I was so stressed out panic attacks woke me from my sleep two or three times a night. I was scared to close my eyes. Depression reared it’s ugly head the more I realized how unfit I was to hang with “the big dogs”. One of my attacks had me up until five in the morning and I slept the remainder of the day only to wake up that night with the realization I had my first calculus test of the semester the following day. Needless to say I got a D. Now that pissed me off. I’m relatively good at math, in fact I enjoy it. But I didn’t study enough, I couldn’t focus. I dropped the shit out of physics and no matter how many A’s I got on my quizzes and homework or how many B’s and a C I got on the tests couldn’t bring my Calc grade up. The C in that class plummeted my GPA and I’ve spent my summer rolling in self pity, self loathing, and anger. How the fuck do I let myself get this bad? That was my first C in my two and half years of college. It’s disgusting.

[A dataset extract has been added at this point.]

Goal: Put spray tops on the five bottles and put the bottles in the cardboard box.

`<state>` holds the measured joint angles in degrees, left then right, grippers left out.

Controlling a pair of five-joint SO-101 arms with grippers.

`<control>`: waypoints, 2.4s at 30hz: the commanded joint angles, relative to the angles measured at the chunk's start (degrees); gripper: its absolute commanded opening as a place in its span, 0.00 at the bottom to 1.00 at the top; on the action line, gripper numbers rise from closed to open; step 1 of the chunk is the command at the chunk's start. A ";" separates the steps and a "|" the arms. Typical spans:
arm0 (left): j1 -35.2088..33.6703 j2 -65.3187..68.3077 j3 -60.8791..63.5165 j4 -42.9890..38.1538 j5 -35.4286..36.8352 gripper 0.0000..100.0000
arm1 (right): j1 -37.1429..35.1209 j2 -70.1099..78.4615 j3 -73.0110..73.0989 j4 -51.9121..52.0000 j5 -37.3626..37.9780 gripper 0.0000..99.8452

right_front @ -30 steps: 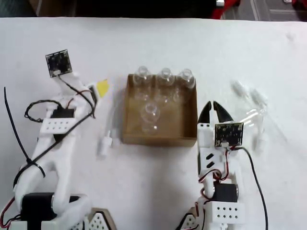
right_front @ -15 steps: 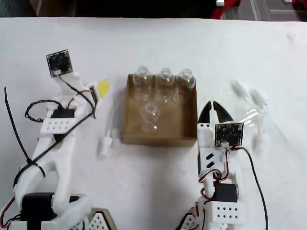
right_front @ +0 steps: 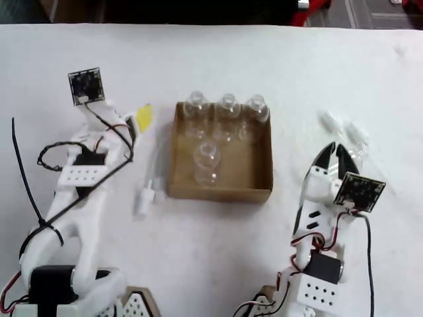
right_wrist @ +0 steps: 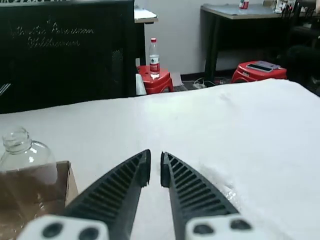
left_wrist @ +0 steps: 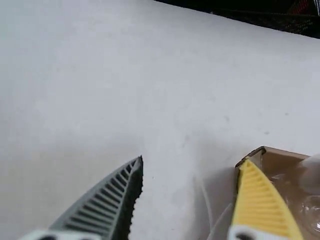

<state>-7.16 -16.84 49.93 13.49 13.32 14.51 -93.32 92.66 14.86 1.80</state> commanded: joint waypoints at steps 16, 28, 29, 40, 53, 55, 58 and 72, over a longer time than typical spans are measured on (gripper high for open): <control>1.71 -0.48 -0.44 -1.32 -0.88 0.29 | 9.98 26.77 -34.90 5.76 7.03 0.03; 2.95 -0.40 -0.18 -1.14 -0.88 0.29 | 12.62 76.53 -64.18 16.22 -0.88 0.03; 3.30 -0.40 0.26 -1.49 -0.88 0.29 | 13.32 79.78 -65.93 17.01 -3.25 0.03; 4.00 -0.40 0.79 -3.60 -3.96 0.29 | 13.93 107.38 -91.69 34.77 -9.05 0.10; 4.00 -0.40 0.79 -3.87 -4.04 0.29 | 13.76 121.10 -109.80 50.51 -12.48 0.12; 4.00 -0.40 0.79 -3.87 -4.04 0.29 | 13.76 121.27 -110.51 51.38 -12.57 0.12; 4.00 -0.40 0.79 -3.87 -4.04 0.29 | 13.58 121.45 -110.42 51.74 -12.57 0.12; 4.00 -0.40 0.79 -3.87 -4.04 0.29 | 13.23 127.34 -110.95 49.27 -15.74 0.12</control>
<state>-3.82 -16.84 50.99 11.38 9.80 28.04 34.77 -15.91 64.79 -13.32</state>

And you know, Crisis Intervention (who I seem to talk to relatively often now) keep telling me to talk to student health services but I don’t have goddamn test anxiety people. I’m not depressed over a relationship. Health services is like the salvation army of mental health care for students; they’ll give you some shit to get you through this moment but they don’t have the tools to help you pick yourself up. Honestly, if I told them how I really feel they’d probably label me a suicide risk, call the damn authorities, and make me miss a week of school I couldn’t afford to miss. Their resources are information about other resources, all of which require medical insurance and/or money up the ass, neither of which I have.
How am I supposed to make an appointment with them anyway? When I can’t talk to people? Is it that hard to understand?
I need those classes. I need social skills. I need coping skills. I need confidence, not this petty arrogance I substitute for it. I need my life back together. The longer I fight for it, the worse I seem to do.
All this is making me anxious. I should stop thinking about it. I’m going to go run over some hookers in Grand Theft Auto 5.